Die 30 wegen bandenmäßiger Piraterie in Russland angeklagten Greenpeace-Aktivisten wollen kommende Woche in Berufungsverhandlungen um ihre Freiheit kämpfen. Für den 8. Oktober seien erste Anhörungen festgesetzt, teilte das Gericht in der Hafenstadt Murmansk am Freitag der Agentur Interfax zufolge mit. Es gehe um den bekannten russischen Fotografen Denis Sinjakow und zwei Besatzungsmitglieder des Aktionsschiffs "Arctic Sunrise". Ihre Berufung richtet sich gegen die zweimonatige Untersuchungshaft nach ihrer aufsehenerregenden Aktion in der russischen Arktis vor zwei Wochen.
Den Männern und Frauen aus rund 20 Ländern drohen jeweils bis zu 15 Jahre Gefängnis. Mit weltweiten Aktionen in mehr als 100 Städten will sich Greenpeace an diesem Samstag für die Inhaftierten einsetzen.
Greenpeace betont, Sinjakow sei Journalist und kein Aktivist. Die Organisation habe ihn als Reporter engagiert, damit er über den spektakulären Protest gegen Ölbohrungen in der Arktis berichtet. Kremlkritische Medien und Menschenrechtler warfen der Justiz vor, durch die Inhaftierung von Journalisten russische Gesetze mit Füßen zu treten sowie faire und freie Berichterstattung zu verhindern. Auch die Bundesregierung zeigt sich besorgt über das Vorgehen der Justiz.
Greenpeace-Direktor Kumi Naidoo kritisierte die Handlungen der Behörden als "schwerste Bedrohung des friedlichen Umweltprotests" seit der Versenkung des Aktionsschiffs "Rainbow Warrior" in Auckland 1985 durch französische Geheimagenten. Damals starb ein Aktivist.
Die russischen Ermittler hatten gegen die Besatzungsmitglieder am Vortag offiziell Verfahren eingeleitet. Alle Beteiligten hätten in den Verfahren ihre Unschuld beteuert und sonst keine Aussagen gemacht, hieß es. Die Aktivisten hatten vor zwei Wochen versucht, auf eine Ölplattform des Staatsunternehmens Gazprom zu gelangen. Nach eigenen Angaben wollten sie dort ein Transparent befestigen. Der russische Inlandsgeheimdienst FSB beendete die Aktion gewaltsam.
Hilfe aus den Niederlanden
Die 30 Greenpeace-Aktivisten, die in Russland wegen Piraterie angeklagt sind, bekommen Unterstützung aus den Niederlanden.
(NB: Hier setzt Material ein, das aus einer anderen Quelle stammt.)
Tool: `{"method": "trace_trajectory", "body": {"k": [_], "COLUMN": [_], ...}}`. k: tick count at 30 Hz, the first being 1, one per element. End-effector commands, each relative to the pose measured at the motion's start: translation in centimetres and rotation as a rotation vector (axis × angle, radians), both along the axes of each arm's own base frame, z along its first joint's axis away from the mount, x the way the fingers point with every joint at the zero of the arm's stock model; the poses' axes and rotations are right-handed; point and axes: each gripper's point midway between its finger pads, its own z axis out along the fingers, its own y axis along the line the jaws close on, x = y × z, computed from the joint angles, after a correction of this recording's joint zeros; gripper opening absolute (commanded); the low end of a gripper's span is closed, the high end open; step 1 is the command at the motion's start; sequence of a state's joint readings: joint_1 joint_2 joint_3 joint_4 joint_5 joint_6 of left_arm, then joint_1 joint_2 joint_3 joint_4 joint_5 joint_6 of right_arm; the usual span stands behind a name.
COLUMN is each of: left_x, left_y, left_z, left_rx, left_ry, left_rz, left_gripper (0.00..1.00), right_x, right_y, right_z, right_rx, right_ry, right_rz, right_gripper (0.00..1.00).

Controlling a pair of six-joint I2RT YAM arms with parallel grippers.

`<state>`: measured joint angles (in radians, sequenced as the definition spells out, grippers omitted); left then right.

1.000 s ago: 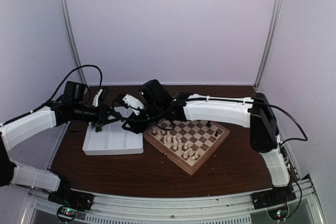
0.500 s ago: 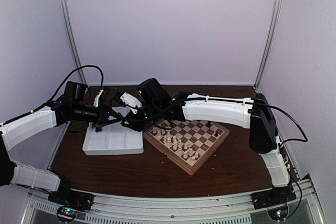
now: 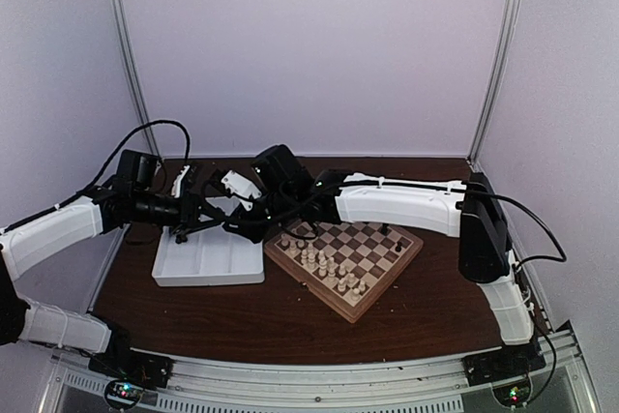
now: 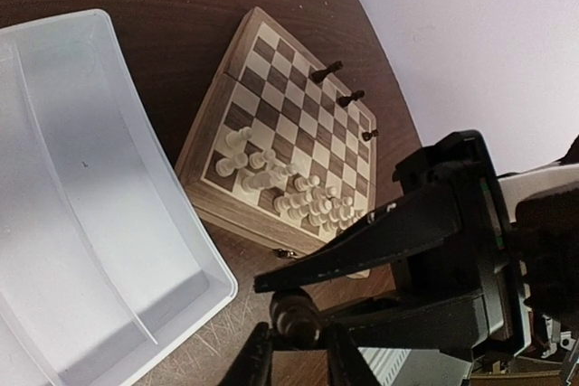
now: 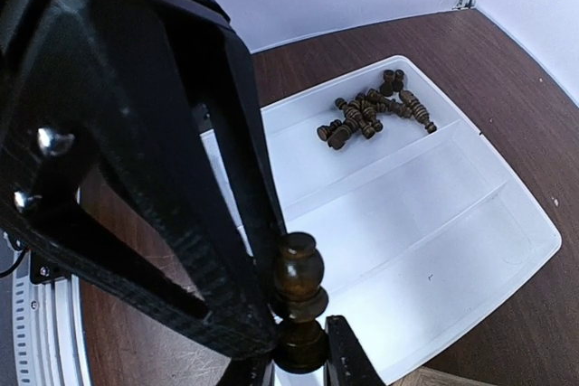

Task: Set up the chess pieces on the board
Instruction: Place the chess piece on the chessboard.

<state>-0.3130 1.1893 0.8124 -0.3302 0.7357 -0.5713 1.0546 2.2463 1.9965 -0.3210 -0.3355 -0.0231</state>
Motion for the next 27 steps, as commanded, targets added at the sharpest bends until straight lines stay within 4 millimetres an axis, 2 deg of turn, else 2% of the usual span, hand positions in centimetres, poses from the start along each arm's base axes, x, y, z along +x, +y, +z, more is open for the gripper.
{"method": "trace_trajectory", "body": {"k": [1,5,7,12,17,22,27], "left_x": [0.3,0.2,0.3,0.3,0.4,0.4,0.5], "left_y": [0.5,1.1,1.3,1.6,1.3,1.0,0.9], "left_z": [1.5,1.9,2.5,3.7,3.6,3.5,3.2], "left_rx": [-0.003,0.011,0.007,-0.014,-0.075,-0.123,-0.117], "left_ry": [-0.064,-0.087,-0.110,-0.140,-0.145,-0.161,-0.146], "left_rz": [0.029,0.061,0.082,0.115,0.125,0.132,0.122], "left_gripper": [0.26,0.42,0.46,0.48,0.48,0.62,0.56], "right_x": [0.0,-0.2,-0.2,-0.4,-0.8,-1.0,-1.3], "right_y": [0.3,0.1,-0.1,-0.5,-0.6,-0.6,-0.6], "right_z": [0.5,0.5,0.3,0.7,1.4,2.8,3.4], "right_rx": [0.025,0.028,0.023,0.042,0.097,0.160,0.175], "right_ry": [-0.014,-0.014,-0.013,-0.012,0.010,0.014,0.012], "right_rz": [-0.002,-0.005,-0.007,-0.013,-0.024,-0.027,-0.018], "right_gripper": [0.11,0.10,0.10,0.10,0.10,0.10,0.10]}}
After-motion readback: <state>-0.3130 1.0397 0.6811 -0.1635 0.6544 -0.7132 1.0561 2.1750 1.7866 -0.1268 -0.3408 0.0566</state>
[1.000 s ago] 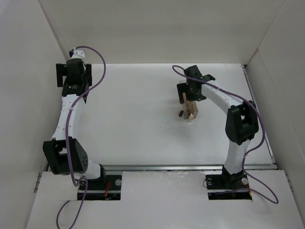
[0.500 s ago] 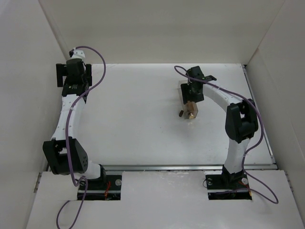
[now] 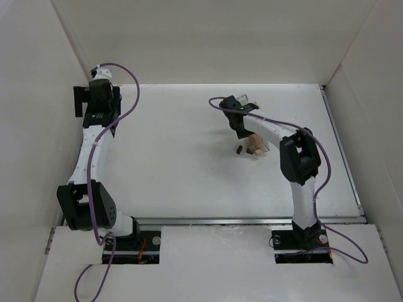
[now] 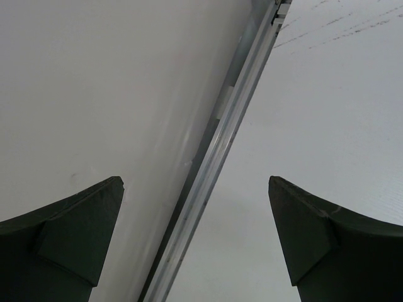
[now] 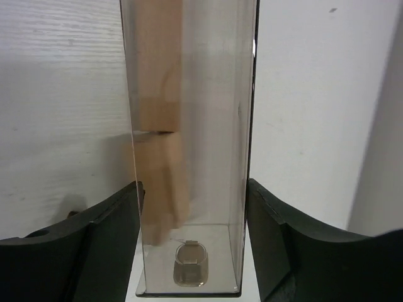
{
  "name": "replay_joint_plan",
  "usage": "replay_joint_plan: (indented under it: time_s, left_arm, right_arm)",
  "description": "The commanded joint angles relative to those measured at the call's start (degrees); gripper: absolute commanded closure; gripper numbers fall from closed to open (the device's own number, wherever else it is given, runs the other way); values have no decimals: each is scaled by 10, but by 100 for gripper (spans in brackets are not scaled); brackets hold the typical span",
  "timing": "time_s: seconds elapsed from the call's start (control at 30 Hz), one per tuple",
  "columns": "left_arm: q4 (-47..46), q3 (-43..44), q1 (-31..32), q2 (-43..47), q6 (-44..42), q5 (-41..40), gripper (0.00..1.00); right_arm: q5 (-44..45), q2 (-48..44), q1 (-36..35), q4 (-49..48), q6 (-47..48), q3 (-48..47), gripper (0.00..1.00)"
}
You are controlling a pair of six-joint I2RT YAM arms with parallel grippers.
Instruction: Build the wood block tower
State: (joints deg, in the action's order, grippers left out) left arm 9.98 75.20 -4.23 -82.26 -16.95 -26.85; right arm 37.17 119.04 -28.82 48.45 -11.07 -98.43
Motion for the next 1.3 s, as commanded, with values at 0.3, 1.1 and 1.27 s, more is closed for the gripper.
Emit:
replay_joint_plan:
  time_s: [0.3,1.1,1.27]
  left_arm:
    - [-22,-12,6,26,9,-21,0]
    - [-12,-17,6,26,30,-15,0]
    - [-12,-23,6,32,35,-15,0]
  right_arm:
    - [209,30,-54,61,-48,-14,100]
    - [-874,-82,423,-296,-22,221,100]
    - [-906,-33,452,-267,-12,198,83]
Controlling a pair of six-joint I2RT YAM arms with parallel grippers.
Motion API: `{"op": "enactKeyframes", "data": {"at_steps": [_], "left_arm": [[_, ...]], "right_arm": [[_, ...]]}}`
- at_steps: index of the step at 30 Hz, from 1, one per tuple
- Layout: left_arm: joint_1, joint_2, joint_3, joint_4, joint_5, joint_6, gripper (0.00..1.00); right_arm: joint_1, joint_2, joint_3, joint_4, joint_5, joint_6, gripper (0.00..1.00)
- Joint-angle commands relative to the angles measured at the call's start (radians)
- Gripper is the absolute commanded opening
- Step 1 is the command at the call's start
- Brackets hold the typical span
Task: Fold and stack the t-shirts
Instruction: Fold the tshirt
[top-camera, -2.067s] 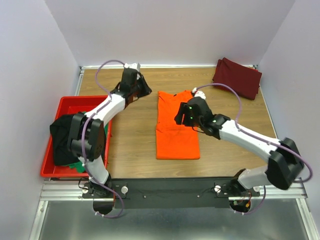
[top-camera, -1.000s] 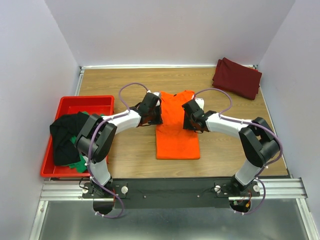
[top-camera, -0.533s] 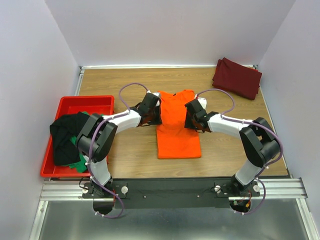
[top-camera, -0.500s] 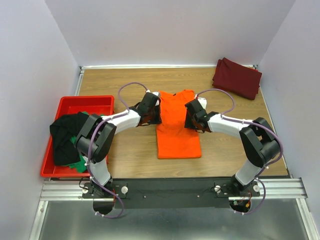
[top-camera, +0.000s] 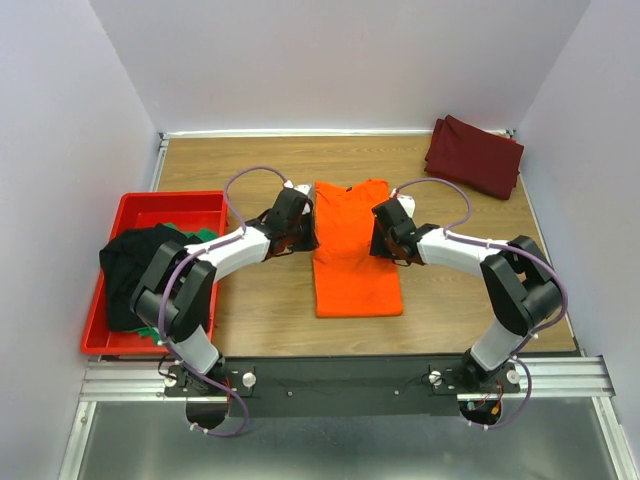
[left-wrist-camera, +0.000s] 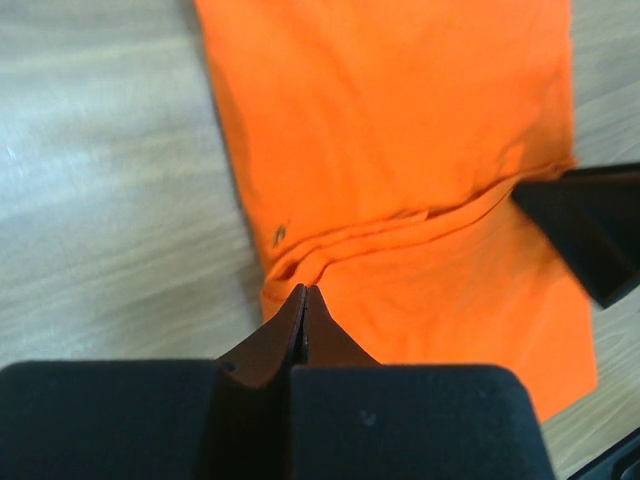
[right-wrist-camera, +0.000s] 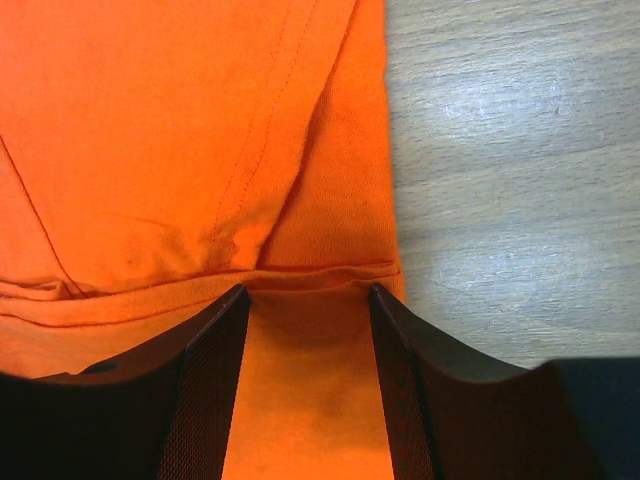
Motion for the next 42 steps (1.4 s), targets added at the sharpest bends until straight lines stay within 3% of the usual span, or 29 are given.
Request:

Das Land will dazu ein Schiedsverfahren auf Grundlage des UN-Seerechtsübereinkommens einleiten, teilte der niederländische Außenminister Franz Timmermanns in einem Brief an die Abgeordneten in Den Haag mit.
Die Niederlande greifen nun ein, weil der Greenpeace-Eisbrecher "Arctic Sunrise" unter niederländischer Flagge fuhr, als ihn die russische Küstenwache vor zwei Wochen in der Arktis aufbrachte. Die Küstenwache habe das Greenpeace-Schiff unrechtmäßig betreten, heißt es aus Den Haag. Russland hätte die Niederlande zunächst um Erlaubnis bitten müssen.
Die Umweltschützer werfen Gazprom vor, mit Bohrungen das Ökosystem der äußerst anfälligen Arktis zu gefährden. Ein Leck hätte ihrer Ansicht nach katastrophale Folgen für die einzigartige Tier- und Pflanzenwelt der noch weitgehend unberührten Region. Dort wird etwa ein Viertel der weltweiten Öl- und Gasvorräte vermutet.